TASK OBJECTIVE: Nothing but the lines from the first line of the records through the line with "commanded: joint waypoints" should be output, exactly as written and free of pictures.

Saved entries:
··········
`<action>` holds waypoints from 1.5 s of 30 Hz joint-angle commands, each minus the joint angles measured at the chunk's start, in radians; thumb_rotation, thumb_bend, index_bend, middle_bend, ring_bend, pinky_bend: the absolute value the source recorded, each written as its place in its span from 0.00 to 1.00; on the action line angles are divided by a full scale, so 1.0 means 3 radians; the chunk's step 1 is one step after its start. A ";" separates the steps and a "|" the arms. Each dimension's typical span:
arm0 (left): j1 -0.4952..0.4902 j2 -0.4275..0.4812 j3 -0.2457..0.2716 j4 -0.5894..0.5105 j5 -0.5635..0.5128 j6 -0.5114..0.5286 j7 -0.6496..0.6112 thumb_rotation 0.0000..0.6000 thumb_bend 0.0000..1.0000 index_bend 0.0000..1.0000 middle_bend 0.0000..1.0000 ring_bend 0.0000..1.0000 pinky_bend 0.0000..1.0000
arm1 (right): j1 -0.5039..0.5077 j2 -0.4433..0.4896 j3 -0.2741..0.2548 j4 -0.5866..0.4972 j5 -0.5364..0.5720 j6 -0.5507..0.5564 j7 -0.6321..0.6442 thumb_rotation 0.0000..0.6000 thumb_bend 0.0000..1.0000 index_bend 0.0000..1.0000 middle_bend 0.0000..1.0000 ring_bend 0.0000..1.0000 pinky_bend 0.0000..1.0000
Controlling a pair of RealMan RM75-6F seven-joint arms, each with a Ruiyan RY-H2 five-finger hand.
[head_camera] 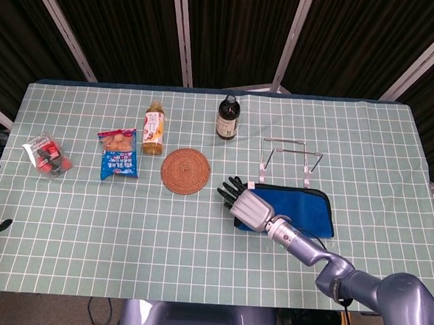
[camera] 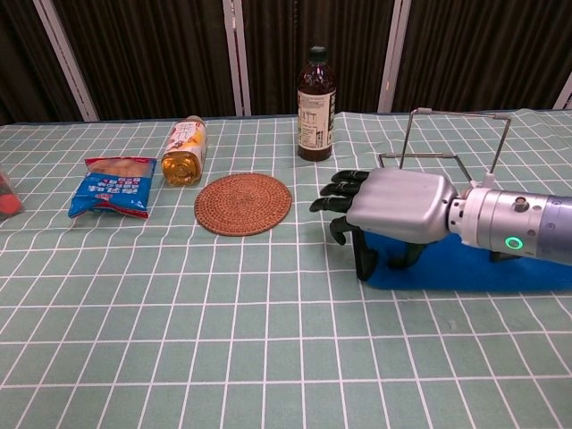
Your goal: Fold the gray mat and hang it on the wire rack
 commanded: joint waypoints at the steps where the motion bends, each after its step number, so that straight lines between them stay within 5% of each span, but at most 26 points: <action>1: -0.0001 0.0000 -0.0001 0.0003 -0.0006 -0.0004 -0.0004 1.00 0.00 0.00 0.00 0.00 0.00 | 0.0008 -0.0018 -0.0015 0.0021 0.0005 -0.0010 -0.0003 1.00 0.09 0.35 0.05 0.00 0.00; 45: -0.0030 -0.0016 0.0011 0.0015 -0.0036 -0.0026 0.0028 1.00 0.00 0.00 0.00 0.00 0.00 | -0.0011 -0.0032 -0.0135 0.0149 0.0018 0.0086 0.0107 1.00 0.20 0.46 0.05 0.00 0.00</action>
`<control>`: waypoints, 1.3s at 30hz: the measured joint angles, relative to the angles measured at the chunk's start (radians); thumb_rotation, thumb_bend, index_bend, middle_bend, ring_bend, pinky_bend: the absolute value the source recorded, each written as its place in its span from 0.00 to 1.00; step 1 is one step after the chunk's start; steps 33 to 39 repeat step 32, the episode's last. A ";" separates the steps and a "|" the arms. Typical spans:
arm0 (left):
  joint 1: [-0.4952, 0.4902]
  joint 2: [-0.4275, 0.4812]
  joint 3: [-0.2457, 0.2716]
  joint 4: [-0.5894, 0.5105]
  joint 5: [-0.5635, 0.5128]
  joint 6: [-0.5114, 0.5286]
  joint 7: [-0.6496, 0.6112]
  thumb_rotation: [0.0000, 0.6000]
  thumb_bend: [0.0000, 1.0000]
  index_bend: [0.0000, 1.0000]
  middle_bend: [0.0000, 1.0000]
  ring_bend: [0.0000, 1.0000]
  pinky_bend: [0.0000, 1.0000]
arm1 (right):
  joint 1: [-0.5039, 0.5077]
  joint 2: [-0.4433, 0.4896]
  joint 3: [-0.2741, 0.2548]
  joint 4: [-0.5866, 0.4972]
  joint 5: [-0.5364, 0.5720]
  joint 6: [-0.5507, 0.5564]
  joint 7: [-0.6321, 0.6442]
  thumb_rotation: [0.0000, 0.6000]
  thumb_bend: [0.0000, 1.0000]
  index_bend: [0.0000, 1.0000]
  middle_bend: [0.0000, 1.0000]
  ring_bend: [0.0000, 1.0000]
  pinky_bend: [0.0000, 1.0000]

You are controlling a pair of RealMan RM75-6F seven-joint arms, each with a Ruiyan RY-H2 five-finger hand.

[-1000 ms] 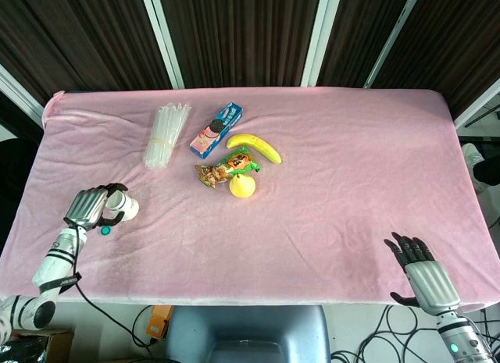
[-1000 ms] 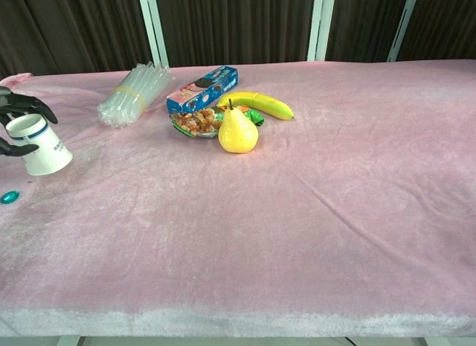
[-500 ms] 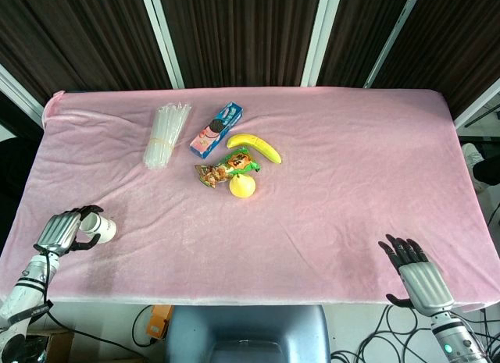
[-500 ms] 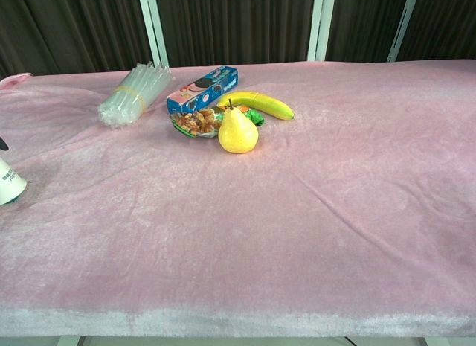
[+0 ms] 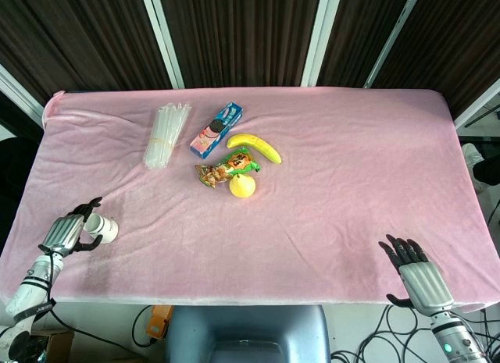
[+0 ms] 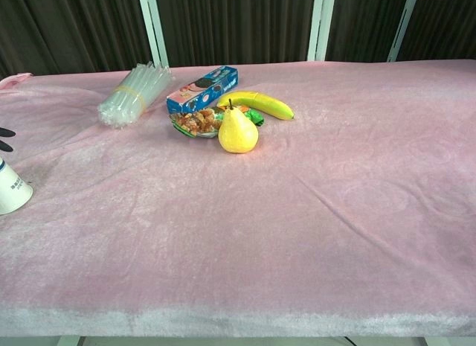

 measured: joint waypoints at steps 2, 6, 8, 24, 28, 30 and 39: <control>0.003 -0.003 0.002 0.010 0.016 0.019 -0.006 1.00 0.37 0.00 0.00 0.00 0.13 | 0.000 0.000 -0.001 0.000 0.000 0.000 0.000 1.00 0.25 0.00 0.00 0.00 0.00; 0.018 0.004 0.006 0.007 0.040 0.077 -0.006 1.00 0.36 0.00 0.00 0.00 0.13 | 0.000 0.000 -0.001 0.000 -0.001 0.000 0.001 1.00 0.25 0.00 0.00 0.00 0.00; 0.033 0.016 0.006 -0.014 0.049 0.118 -0.004 1.00 0.36 0.00 0.00 0.00 0.14 | 0.000 0.000 -0.001 0.000 -0.001 0.001 0.001 1.00 0.25 0.00 0.00 0.00 0.00; 0.362 0.116 0.113 -0.267 0.268 0.692 0.115 1.00 0.35 0.00 0.00 0.00 0.07 | -0.002 0.001 -0.002 0.002 -0.007 0.008 0.005 1.00 0.25 0.00 0.00 0.00 0.00; 0.366 0.117 0.124 -0.281 0.271 0.666 0.148 1.00 0.35 0.00 0.00 0.00 0.07 | -0.006 0.005 -0.005 0.001 -0.017 0.019 0.012 1.00 0.25 0.00 0.00 0.00 0.00; 0.361 0.119 0.129 -0.292 0.273 0.640 0.170 1.00 0.35 0.00 0.00 0.00 0.07 | -0.007 0.007 -0.006 0.002 -0.017 0.019 0.017 1.00 0.25 0.00 0.00 0.00 0.00; 0.359 0.122 0.131 -0.298 0.277 0.630 0.174 1.00 0.36 0.00 0.00 0.00 0.07 | -0.007 0.008 -0.006 0.003 -0.016 0.018 0.018 1.00 0.25 0.00 0.00 0.00 0.00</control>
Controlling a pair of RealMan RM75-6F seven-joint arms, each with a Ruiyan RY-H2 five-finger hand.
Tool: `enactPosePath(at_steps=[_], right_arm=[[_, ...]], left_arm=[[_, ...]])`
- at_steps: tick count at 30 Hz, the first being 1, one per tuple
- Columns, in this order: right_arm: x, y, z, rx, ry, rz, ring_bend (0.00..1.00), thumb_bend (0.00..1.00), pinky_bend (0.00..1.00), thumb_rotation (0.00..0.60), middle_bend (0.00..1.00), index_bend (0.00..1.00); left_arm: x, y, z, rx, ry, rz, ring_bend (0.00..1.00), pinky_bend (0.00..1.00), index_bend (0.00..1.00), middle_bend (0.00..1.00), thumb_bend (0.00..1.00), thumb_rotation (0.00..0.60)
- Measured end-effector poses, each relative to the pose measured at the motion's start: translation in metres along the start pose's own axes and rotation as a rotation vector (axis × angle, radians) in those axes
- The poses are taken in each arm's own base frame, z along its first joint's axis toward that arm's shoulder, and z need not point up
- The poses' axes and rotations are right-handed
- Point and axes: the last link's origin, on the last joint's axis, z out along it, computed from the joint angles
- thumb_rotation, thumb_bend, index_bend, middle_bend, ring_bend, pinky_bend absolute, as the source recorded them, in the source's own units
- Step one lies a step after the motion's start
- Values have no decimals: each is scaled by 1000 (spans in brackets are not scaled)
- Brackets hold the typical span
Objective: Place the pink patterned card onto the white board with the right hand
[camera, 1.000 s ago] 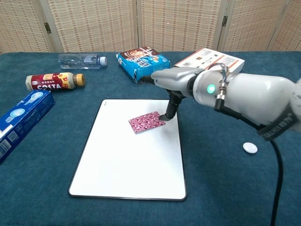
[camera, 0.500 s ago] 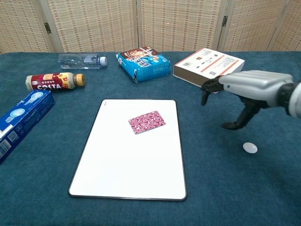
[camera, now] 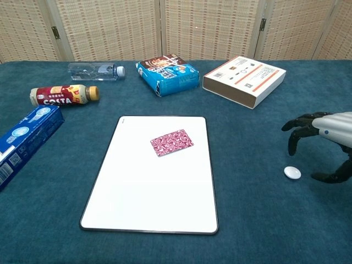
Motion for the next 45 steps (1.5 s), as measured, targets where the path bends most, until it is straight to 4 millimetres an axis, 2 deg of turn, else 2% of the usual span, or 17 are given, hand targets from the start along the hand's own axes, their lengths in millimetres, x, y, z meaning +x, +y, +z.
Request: enactPosePath(at_steps=[4, 15, 28, 45], right_arm=[[-7, 3, 3, -6, -17, 2, 7, 329, 0, 600, 138, 368], [-14, -5, 14, 14, -34, 8, 6, 329, 0, 600, 139, 375], [-14, -9, 20, 16, -34, 6, 7, 328, 0, 600, 147, 420], [-12, -13, 24, 11, -43, -6, 8, 339, 0, 600, 148, 428]], left_arm=[[-1, 1, 0, -1, -3, 0, 115, 0, 288, 148, 274, 600], [-2, -2, 0, 8, -5, 1, 115, 0, 288, 148, 274, 600], [-4, -3, -1, 11, -9, -2, 115, 0, 288, 148, 274, 600], [-6, -8, -3, 20, -9, -6, 115, 0, 288, 148, 274, 600]])
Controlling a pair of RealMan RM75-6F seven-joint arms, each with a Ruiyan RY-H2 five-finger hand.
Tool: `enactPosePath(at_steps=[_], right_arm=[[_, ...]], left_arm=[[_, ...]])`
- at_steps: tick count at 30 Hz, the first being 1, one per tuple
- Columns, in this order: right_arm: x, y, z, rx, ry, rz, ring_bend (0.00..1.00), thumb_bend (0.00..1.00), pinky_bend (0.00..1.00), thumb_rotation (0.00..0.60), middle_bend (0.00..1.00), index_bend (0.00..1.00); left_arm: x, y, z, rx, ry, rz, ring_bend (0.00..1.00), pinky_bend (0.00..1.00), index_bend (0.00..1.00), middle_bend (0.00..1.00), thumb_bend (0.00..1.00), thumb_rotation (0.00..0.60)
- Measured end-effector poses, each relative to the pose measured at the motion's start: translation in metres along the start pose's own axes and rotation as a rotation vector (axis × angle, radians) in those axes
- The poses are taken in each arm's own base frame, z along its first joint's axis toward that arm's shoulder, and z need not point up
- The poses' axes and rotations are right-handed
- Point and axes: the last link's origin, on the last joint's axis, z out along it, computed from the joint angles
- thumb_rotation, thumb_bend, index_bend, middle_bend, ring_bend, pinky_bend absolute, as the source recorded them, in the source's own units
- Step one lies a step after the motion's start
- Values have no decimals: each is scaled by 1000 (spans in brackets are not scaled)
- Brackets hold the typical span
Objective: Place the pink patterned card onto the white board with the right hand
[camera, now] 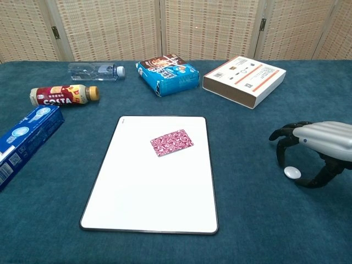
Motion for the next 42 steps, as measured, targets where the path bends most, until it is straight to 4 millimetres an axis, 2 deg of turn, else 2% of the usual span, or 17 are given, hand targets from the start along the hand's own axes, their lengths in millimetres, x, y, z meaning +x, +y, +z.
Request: enactPosePath(at_steps=[7, 14, 20, 26, 31, 39, 42], right_arm=[[0, 0, 1, -7, -6, -4, 6, 418, 0, 600, 151, 433], [2, -1, 0, -6, -3, -6, 8, 438, 0, 600, 157, 447], [20, -9, 4, 26, 50, -1, 5, 439, 0, 600, 160, 454], [48, -35, 23, 102, 107, -39, 5, 438, 0, 600, 160, 454], [67, -68, 49, 171, 132, -67, 4, 439, 0, 600, 160, 454], [84, -120, 91, 235, 130, -99, 3, 438, 0, 600, 158, 454], [87, -132, 101, 238, 125, -111, 2, 439, 0, 600, 156, 454]], left_arm=[[-1, -1, 0, 0, -2, -1, 115, 0, 288, 148, 274, 600], [-2, 0, 1, -1, -4, -1, 115, 0, 288, 148, 274, 600], [-1, 1, 1, -6, -3, 0, 115, 0, 287, 148, 274, 600], [1, 3, 2, -11, 3, 0, 115, 0, 286, 148, 273, 600], [2, 3, 1, -9, 4, 6, 115, 0, 285, 148, 274, 600], [3, -3, -2, 13, 1, 12, 115, 0, 284, 148, 274, 600], [3, -5, -3, 19, -2, 14, 115, 0, 284, 148, 274, 600]])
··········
SOLUTION:
`<action>` holds waypoints from 1.5 s of 30 Hz joint-angle commands, each minus the joint angles measured at the chunk's start, in radians; thumb_rotation, thumb_bend, index_bend, middle_bend, ring_bend, pinky_bend: the absolute value the source recorded, each written as its place in its span from 0.00 to 1.00; on the action line angles are divided by a full scale, so 1.0 means 3 radians; the chunk's step 1 is one step after its start. A ";" separates the steps and a "|" the arms. Each dimension's typical span:
arm0 (left): j1 -0.4952..0.4902 j2 -0.4275..0.4812 j3 -0.2457..0.2716 j4 -0.5894..0.5105 j5 -0.5635..0.5128 j6 -0.5114..0.5286 j7 -0.6496..0.6112 thumb_rotation 0.0000..0.6000 thumb_bend 0.0000..1.0000 index_bend 0.0000..1.0000 middle_bend 0.0000..1.0000 ring_bend 0.0000..1.0000 pinky_bend 0.0000..1.0000
arm1 (right): j1 -0.5039..0.5077 j2 -0.4433..0.4896 j3 -0.2741..0.2548 j4 -0.5866..0.4972 j5 -0.5364..0.5720 j6 -0.5507..0.5564 j7 -0.6321..0.6442 thumb_rotation 0.0000..0.6000 thumb_bend 0.0000..1.0000 index_bend 0.0000..1.0000 middle_bend 0.0000..1.0000 ring_bend 0.0000..1.0000 pinky_bend 0.0000..1.0000
Controlling a pair of RealMan RM75-6F seven-joint arms, each with a Ruiyan RY-H2 five-finger hand.
[head_camera] 
[camera] 
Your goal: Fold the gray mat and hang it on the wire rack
 commanded: joint waypoints at the steps where the motion bends, each after its step number, so that straight lines between them stay within 5% of each span, but at most 26 points: <action>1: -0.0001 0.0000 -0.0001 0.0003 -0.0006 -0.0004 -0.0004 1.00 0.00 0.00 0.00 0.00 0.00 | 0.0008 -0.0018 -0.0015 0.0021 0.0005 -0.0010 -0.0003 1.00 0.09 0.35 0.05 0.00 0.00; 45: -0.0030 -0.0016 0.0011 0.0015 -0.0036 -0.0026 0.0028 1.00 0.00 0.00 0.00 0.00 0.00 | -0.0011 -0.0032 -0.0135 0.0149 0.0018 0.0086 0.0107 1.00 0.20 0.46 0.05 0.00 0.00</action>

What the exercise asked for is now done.